Wonga goes bust
It’s finally over for UK payday lender Wonga as the firm has entered administration.
As reported on 28 August, Wonga was close to collapse. At that time, sources such as the BBC and ITV said the firm was “considering all options” just weeks after shareholders pumped £10 million in a bid to save it from going bust.
Now its demise is official.
On its website, the company says: “A decision has been taken to place Wonga Group Limited, WDFC UK Limited, Wonga Worldwide Limited and WDFC Services Limited into administration.
“The boards of these entities have assessed all options regarding the future of the group and have concluded that it is appropriate to place the businesses into administration. Chris Laverty, Daniel Smith and Andrew Charters of Grant Thornton UK LLP are in the process of being appointed as joint administrators.

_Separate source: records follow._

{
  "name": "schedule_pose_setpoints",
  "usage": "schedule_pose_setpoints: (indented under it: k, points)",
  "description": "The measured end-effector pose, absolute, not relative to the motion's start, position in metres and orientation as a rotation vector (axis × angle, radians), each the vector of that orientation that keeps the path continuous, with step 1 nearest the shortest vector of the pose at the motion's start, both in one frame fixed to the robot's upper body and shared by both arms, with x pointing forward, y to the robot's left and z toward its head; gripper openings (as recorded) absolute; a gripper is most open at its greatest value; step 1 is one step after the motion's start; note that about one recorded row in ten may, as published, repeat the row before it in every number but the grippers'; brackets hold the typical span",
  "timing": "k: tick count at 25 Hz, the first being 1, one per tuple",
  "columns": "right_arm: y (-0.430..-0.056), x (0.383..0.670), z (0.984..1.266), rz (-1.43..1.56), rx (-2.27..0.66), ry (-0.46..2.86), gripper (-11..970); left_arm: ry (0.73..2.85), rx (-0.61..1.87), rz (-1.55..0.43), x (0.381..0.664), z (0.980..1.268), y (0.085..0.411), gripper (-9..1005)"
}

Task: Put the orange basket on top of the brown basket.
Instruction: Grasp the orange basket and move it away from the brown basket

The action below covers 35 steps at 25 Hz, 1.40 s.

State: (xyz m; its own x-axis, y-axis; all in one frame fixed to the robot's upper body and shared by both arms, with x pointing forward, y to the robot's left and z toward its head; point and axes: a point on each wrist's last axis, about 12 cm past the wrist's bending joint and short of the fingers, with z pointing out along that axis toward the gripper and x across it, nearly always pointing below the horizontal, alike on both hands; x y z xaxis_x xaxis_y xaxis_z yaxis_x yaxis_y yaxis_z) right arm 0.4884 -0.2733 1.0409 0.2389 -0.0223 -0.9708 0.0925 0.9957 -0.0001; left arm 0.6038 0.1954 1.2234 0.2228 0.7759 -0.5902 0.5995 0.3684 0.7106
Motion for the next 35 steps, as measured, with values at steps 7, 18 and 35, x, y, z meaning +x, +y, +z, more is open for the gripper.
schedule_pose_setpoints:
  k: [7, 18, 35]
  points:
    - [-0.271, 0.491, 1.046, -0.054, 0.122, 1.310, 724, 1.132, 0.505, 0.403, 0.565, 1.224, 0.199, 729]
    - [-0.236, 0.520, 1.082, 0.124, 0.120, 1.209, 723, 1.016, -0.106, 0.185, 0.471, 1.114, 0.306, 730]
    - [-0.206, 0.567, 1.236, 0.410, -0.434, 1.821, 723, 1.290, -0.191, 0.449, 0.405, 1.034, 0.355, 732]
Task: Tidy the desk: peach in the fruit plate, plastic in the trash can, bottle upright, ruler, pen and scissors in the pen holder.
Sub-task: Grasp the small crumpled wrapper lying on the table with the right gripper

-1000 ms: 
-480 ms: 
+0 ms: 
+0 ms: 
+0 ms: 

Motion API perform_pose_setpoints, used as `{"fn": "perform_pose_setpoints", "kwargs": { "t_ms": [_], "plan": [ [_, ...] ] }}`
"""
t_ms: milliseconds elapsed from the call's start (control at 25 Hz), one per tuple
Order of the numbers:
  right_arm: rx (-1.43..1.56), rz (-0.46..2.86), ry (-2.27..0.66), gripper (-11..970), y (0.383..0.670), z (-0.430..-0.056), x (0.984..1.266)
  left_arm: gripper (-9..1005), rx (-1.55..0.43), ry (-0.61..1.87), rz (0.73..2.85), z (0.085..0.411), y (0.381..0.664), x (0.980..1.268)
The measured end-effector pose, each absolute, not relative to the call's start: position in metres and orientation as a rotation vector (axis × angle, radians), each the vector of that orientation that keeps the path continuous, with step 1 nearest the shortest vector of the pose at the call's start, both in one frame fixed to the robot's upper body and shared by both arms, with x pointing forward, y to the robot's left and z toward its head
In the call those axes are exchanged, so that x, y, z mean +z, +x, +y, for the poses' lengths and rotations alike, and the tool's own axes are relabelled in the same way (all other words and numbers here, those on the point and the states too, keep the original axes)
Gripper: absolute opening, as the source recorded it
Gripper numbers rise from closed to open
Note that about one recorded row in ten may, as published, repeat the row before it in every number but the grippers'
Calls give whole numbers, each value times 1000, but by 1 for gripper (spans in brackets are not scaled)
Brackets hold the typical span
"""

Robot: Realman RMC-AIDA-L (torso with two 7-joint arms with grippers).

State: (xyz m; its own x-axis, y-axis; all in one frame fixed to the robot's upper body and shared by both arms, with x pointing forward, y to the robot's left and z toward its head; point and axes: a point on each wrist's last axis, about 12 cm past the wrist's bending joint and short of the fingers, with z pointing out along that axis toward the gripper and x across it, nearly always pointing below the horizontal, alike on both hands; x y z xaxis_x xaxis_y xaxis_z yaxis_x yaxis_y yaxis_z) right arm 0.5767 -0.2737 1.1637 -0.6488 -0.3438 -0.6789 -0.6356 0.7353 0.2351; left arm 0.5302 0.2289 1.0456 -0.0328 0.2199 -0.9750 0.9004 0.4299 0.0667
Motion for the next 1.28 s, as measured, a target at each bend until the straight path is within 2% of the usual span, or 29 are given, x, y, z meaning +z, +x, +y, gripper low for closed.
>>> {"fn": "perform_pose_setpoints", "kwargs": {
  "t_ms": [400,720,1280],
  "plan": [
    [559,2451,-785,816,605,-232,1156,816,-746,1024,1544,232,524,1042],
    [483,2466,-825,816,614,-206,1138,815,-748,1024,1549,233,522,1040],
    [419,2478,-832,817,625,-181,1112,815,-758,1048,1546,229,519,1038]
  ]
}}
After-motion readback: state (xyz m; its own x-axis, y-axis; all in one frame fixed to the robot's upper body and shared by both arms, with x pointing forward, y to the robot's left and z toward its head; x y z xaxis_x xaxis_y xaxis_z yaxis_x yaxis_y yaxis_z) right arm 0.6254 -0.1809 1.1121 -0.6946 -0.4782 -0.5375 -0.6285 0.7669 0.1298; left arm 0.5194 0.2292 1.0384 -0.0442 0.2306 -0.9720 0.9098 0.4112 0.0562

“Wonga customers can continue to use Wonga services to manage their existing loans but the UK business will not be accepting any new loan applications. Customers can find further information on the website. Wonga’s overseas businesses continue to trade and are not part of this announcement.”
The firm was often criticised for its high interest charged. Figures vary over time – depending on who you read. Its annual percentage rate was at 4,214%, 1,509%, and other high numbers.

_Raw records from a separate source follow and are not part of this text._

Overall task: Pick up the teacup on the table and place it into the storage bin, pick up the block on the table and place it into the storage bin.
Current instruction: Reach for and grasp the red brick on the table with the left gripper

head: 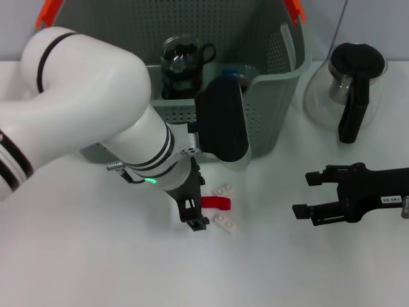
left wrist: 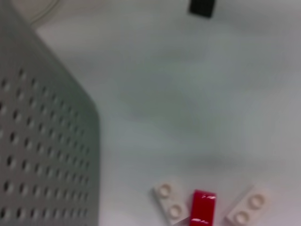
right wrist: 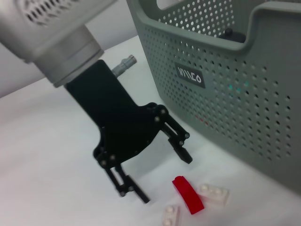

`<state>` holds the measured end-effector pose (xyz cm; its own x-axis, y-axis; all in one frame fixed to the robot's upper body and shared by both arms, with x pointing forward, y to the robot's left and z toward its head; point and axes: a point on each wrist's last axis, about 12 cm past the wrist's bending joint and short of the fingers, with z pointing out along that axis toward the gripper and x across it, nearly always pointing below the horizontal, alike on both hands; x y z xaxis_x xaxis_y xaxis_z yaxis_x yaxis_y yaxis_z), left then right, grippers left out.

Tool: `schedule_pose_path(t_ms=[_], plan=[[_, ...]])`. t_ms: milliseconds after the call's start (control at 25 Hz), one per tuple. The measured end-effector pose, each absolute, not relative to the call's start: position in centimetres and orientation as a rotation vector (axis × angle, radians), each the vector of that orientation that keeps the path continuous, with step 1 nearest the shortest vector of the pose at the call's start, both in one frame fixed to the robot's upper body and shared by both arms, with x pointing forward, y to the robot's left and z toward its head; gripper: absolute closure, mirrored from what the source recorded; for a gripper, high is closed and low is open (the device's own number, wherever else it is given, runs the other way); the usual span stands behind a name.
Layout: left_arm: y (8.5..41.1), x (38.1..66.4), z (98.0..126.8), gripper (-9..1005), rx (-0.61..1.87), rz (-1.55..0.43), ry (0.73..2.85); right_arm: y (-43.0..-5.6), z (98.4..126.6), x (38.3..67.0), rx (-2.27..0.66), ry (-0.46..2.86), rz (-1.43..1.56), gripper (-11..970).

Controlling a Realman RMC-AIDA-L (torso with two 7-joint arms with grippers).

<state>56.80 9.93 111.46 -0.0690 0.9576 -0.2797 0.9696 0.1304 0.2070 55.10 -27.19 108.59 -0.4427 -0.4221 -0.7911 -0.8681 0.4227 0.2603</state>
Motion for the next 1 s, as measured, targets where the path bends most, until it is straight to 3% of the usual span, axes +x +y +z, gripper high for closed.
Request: schedule_pose_path(t_ms=[160,600,1000], plan=[[9.9,57.1,111.2,227,1.856,-0.033,2.07,-27.2,108.3,54.9,-1.081,2.043,0.9,45],[9.3,57.2,110.6,407,1.859,-0.019,2.059,-27.2,108.3,55.0,-1.089,2.04,0.891,44],[8.7,57.0,110.3,462,1.869,-0.017,2.041,-27.1,108.3,55.1,-1.089,2.039,0.89,44]])
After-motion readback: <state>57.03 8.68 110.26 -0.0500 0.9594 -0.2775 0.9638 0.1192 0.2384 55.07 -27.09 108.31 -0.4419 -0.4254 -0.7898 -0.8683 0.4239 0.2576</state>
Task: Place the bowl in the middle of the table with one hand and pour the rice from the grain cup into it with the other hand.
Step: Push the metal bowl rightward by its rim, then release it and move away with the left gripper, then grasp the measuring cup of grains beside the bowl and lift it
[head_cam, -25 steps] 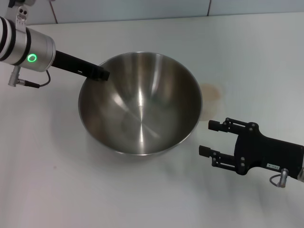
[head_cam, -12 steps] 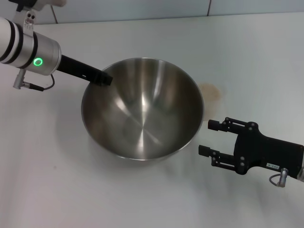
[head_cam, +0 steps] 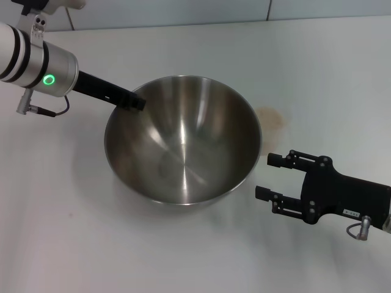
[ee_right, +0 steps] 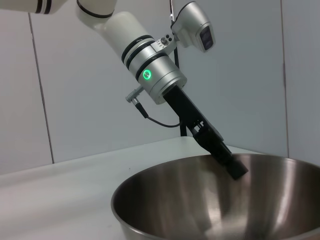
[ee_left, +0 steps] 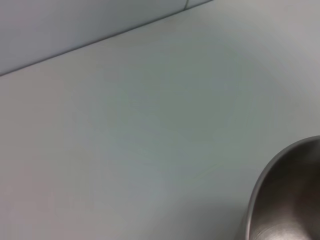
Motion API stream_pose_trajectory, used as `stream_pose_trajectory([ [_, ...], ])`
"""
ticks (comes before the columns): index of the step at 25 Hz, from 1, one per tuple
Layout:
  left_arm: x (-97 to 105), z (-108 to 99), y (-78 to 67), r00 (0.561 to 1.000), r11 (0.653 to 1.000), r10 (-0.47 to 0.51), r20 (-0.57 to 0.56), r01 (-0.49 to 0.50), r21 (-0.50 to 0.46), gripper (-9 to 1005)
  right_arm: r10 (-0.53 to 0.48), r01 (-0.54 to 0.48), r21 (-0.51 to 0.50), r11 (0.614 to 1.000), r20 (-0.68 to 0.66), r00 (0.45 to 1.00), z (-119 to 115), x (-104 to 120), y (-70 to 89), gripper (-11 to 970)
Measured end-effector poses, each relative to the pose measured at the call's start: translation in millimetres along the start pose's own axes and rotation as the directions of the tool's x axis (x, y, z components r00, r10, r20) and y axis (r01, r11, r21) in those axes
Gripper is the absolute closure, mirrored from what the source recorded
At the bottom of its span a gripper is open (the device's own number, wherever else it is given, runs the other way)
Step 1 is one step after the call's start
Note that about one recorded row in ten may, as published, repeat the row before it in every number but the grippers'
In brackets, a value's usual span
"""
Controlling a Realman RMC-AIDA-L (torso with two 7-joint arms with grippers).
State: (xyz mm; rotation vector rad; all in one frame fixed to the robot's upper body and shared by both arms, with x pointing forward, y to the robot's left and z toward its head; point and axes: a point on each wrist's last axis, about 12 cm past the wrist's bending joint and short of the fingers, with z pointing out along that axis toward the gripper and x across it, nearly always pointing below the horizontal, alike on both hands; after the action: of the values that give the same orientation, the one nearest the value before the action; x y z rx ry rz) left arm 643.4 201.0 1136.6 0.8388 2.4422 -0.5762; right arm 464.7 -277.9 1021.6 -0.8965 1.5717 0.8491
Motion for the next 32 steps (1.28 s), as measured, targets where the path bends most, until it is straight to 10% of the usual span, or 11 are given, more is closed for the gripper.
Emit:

In 2014, the UK’s Financial Conduct Authority (FCA) found that Wonga’s debt collection practices were unfair and ordered it to pay £2.6 million to compensate 45,000 customers.
Rules were tightened and charges were capped. In 2016, following this, Wonga revealed pre-tax losses of nearly £65 million.
Loans will need to be paid back. Instead of owing Wonga, users will be paying the new creditor.
There was little sympathy from Twitter users about Wonga being no longer.
Comments ranged from “So loan sharks #Wonga have gone under? Good.” to “Lol rot in hell”.